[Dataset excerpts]
——
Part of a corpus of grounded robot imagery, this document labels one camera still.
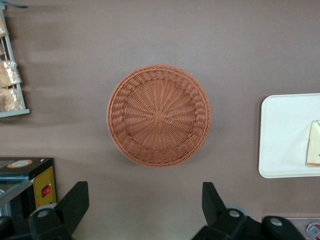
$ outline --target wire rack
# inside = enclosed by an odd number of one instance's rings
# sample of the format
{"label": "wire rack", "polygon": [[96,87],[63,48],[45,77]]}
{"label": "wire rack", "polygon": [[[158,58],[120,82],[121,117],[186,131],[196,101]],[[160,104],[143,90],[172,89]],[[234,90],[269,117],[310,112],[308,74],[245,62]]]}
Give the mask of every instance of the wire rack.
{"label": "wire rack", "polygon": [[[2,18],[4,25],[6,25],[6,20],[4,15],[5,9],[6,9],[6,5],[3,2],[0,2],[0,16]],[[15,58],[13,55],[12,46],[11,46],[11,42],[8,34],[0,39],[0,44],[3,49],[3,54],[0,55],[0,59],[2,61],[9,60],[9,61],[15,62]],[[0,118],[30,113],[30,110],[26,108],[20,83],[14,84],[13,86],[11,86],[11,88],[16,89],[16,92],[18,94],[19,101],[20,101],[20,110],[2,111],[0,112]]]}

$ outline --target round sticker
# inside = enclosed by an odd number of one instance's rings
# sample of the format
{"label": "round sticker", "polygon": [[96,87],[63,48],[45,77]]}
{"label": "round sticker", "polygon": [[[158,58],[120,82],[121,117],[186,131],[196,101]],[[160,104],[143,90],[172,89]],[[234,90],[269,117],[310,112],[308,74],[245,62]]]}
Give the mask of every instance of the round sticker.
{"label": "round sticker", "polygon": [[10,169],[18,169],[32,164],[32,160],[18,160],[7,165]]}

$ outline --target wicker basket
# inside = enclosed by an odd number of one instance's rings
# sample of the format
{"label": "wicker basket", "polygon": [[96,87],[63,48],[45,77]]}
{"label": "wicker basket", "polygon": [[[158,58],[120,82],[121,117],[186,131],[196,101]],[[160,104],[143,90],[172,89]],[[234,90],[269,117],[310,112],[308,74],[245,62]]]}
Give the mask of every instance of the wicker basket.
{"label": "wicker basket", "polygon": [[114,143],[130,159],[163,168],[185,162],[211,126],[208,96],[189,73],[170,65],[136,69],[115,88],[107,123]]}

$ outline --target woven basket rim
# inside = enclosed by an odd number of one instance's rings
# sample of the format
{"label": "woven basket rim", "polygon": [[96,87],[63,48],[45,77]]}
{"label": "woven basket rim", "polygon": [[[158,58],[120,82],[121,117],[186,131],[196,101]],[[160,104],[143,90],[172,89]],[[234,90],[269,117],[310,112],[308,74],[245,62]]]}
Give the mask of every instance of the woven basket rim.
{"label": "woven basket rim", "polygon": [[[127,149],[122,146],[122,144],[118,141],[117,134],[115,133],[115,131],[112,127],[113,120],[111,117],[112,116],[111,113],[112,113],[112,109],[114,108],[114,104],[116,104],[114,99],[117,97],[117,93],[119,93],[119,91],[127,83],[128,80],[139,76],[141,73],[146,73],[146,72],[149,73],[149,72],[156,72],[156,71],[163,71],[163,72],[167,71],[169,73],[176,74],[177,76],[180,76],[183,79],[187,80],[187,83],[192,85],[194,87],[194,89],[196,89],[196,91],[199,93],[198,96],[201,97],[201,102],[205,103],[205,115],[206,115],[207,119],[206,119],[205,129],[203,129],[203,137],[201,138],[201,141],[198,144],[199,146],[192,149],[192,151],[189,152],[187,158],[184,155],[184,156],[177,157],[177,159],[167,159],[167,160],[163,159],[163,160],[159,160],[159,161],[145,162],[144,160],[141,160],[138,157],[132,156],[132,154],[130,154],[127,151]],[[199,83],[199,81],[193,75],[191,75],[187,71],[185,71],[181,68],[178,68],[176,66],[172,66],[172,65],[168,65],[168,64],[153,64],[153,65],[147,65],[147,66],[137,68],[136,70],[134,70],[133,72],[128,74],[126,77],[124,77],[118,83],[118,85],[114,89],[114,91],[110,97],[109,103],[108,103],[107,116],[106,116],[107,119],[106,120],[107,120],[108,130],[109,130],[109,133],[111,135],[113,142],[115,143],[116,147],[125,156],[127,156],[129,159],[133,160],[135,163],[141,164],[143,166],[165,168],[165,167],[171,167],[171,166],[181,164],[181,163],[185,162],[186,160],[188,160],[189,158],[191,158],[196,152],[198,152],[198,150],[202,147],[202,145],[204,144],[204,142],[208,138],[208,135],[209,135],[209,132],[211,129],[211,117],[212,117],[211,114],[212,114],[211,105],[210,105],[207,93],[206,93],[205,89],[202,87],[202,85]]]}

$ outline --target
——
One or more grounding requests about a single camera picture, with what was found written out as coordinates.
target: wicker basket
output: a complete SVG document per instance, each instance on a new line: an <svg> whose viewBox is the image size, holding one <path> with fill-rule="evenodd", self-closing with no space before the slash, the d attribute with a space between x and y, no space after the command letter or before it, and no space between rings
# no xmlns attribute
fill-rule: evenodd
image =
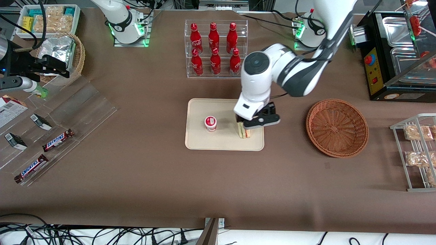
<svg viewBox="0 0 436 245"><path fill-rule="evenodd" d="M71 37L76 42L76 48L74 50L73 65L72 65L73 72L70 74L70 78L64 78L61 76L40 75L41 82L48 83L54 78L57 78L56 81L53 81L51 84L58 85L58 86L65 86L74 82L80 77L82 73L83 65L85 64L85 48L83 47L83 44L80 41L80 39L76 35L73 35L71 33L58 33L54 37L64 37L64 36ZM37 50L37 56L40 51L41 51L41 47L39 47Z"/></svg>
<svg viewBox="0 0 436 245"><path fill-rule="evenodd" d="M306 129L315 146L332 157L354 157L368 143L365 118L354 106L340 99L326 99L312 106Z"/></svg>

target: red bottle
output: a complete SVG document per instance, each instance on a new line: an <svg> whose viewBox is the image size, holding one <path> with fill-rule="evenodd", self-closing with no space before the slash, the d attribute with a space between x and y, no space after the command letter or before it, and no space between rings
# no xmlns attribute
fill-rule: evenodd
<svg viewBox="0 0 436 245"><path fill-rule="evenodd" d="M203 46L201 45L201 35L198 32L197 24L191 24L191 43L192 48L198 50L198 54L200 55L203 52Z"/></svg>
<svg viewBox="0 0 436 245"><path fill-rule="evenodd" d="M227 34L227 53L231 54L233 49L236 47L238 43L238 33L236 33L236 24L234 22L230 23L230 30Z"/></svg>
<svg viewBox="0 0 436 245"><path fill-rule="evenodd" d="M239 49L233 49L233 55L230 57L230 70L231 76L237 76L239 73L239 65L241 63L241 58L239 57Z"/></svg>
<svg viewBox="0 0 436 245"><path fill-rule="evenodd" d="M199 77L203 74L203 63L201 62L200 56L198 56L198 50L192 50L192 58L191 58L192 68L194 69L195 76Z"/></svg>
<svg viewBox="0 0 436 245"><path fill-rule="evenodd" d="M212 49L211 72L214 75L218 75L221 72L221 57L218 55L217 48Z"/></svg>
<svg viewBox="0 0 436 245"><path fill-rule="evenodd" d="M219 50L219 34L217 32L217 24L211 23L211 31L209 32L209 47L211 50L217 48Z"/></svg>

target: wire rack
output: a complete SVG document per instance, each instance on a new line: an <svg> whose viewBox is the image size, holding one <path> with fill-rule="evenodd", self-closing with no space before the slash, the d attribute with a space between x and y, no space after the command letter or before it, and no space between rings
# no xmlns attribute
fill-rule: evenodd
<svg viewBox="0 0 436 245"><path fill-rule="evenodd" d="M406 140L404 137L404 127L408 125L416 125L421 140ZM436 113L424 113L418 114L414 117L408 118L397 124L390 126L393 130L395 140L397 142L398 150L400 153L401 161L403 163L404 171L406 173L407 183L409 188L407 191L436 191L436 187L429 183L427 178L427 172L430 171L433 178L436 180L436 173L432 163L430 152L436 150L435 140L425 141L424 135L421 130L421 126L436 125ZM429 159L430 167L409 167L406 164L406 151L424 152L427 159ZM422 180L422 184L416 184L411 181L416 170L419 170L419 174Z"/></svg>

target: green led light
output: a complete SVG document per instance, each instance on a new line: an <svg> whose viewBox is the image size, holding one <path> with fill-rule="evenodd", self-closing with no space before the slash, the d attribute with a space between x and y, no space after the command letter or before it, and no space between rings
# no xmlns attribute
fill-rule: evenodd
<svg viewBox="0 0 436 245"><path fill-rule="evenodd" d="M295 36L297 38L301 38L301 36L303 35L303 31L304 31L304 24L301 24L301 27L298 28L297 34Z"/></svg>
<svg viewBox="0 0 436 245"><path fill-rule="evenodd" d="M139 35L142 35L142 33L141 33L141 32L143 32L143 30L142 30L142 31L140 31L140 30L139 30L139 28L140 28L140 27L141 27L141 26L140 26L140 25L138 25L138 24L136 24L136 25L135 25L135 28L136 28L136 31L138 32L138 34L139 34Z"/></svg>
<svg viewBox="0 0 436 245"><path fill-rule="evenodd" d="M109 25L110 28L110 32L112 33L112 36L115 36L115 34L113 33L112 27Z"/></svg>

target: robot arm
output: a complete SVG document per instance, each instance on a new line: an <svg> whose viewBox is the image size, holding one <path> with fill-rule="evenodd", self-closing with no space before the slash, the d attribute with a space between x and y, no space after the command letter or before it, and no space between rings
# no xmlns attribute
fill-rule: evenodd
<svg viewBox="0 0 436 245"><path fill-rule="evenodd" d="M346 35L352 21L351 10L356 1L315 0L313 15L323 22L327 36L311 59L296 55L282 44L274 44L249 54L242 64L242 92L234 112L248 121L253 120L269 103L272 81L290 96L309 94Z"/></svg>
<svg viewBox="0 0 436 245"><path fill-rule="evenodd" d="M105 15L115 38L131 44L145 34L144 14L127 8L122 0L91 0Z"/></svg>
——
=== INSTRUCTIONS TO FOLLOW ===
Within the entries above, how many lines include the word "camera"? Respond with the number only.

=== RESPONSE AREA ===
2